The assets that become a person’s estate generally represent a lifetime of hard work and careful financial management. Testators often have clear preferences regarding who inherits specific assets. Frequently, the most important goal for many testators is to ensure that selected beneficiaries receive as much of their estate as possible.
Thorough planning can help optimize what beneficiaries inherit. Testators can protect their resources from creditors and tax authorities if they are cautious about the planning process. Estate taxes can theoretically have a profound negative impact on the total value of an estate, which is one reason why people with valuable property often plan carefully to reduce estate tax obligations after they pass.
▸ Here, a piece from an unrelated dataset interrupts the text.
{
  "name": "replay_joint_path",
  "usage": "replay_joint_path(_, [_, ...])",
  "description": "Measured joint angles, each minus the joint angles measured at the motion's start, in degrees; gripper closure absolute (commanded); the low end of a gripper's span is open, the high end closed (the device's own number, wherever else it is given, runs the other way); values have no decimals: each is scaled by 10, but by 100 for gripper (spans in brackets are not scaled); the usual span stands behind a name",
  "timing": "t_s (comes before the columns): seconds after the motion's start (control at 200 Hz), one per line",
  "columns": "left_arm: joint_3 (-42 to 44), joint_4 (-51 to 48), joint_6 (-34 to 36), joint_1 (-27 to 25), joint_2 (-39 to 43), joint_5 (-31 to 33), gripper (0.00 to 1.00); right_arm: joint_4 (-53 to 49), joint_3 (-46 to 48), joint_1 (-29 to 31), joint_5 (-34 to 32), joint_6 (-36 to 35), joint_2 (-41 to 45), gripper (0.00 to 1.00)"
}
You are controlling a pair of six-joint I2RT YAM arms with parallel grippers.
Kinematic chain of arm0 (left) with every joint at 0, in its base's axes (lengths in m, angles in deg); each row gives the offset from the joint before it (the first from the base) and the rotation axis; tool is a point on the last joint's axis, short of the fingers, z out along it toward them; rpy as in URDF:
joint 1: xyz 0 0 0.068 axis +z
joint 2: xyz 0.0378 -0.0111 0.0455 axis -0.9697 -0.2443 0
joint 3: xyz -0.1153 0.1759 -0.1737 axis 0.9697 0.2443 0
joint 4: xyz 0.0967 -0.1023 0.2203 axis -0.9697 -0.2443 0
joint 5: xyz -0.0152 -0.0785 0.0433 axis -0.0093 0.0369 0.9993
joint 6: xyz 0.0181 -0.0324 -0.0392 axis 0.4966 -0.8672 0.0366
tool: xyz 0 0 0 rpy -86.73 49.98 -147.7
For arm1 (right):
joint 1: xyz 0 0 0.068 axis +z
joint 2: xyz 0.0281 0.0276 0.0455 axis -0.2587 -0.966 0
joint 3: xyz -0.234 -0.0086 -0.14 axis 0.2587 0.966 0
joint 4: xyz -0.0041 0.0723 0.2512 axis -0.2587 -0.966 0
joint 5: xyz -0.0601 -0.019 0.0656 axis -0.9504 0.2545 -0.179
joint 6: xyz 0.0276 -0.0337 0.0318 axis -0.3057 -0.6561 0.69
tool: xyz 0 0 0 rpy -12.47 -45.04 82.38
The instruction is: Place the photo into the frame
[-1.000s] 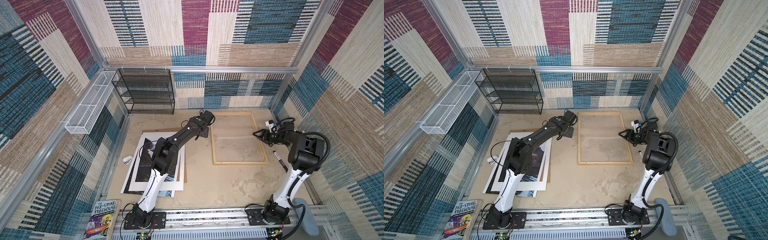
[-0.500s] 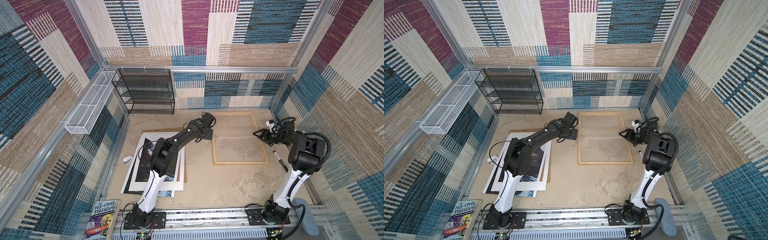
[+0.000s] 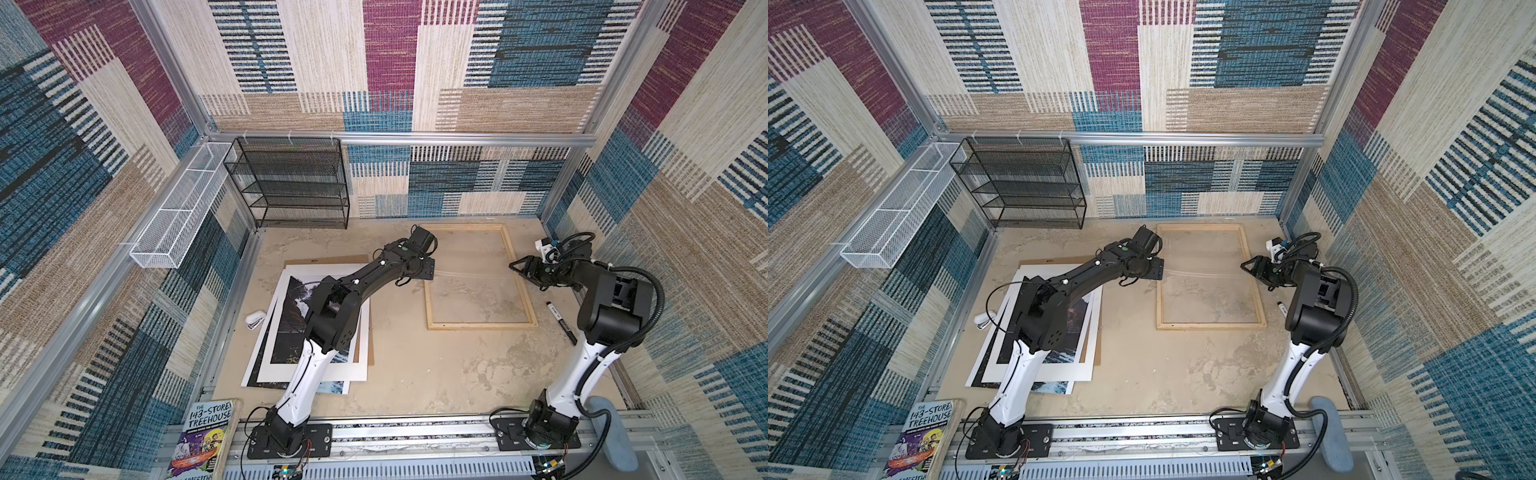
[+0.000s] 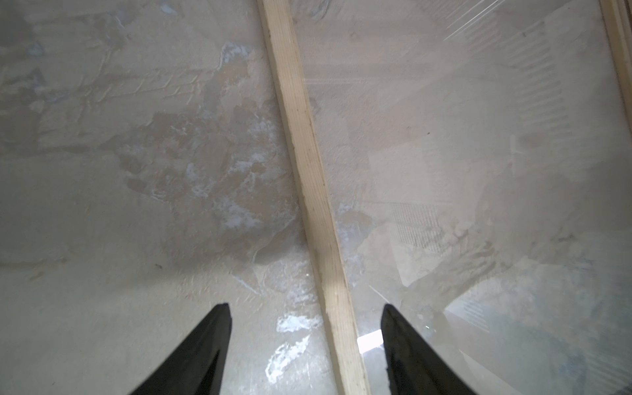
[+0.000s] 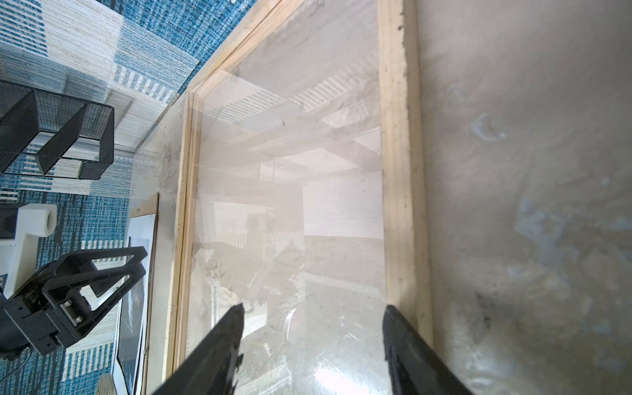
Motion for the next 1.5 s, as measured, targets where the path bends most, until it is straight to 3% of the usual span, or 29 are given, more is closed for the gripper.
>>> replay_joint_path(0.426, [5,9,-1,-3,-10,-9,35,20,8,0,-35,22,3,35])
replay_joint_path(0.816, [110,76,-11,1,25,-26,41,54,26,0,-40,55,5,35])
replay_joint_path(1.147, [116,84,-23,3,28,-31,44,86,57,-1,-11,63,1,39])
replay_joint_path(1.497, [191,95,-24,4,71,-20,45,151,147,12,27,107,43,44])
Who potentially owes estate taxes?
Any person who dies with millions of dollars in property could theoretically have an obligation to pay estate taxes. For people who die in 2025, the exemption threshold for federal estate taxes is $13.99 million. Lawmakers adjust that amount annually. For those who die in 2026, the exemption increases to $15 million.
The tax rate that applies varies depending on how much the estate exceeds the exemption threshold. Some estates may pay as little as 18% in federal estate taxes, but the maximum tax rate is a shocking 40%.
How do people plan to minimize estate taxes?
There are multiple strategies that can reduce estate tax obligations. Some people make years of structured gifts to their loved ones. However, it is important to recognize that gifts contribute to the value of the estate.
Transferring assets to a trust is another potentially helpful strategy. The trust becomes the legal owner of assets. The resources that belong to a trust do not pass through probate court after an individual dies.
Taking on a co-owner for certain assets can also be part of a broader tax strategy. Deeds and transfer-on-death designations can help prevent assets from passing through probate court and contributing to the taxable value of an estate.
Individuals who have achieved financial success may need to plan carefully to ensure that their chosen beneficiaries, rather than the federal government, benefit from their hard work and financial success. Crafting an estate plan with a focus on tax liability can help successful individuals optimize the positive impact of their legacy.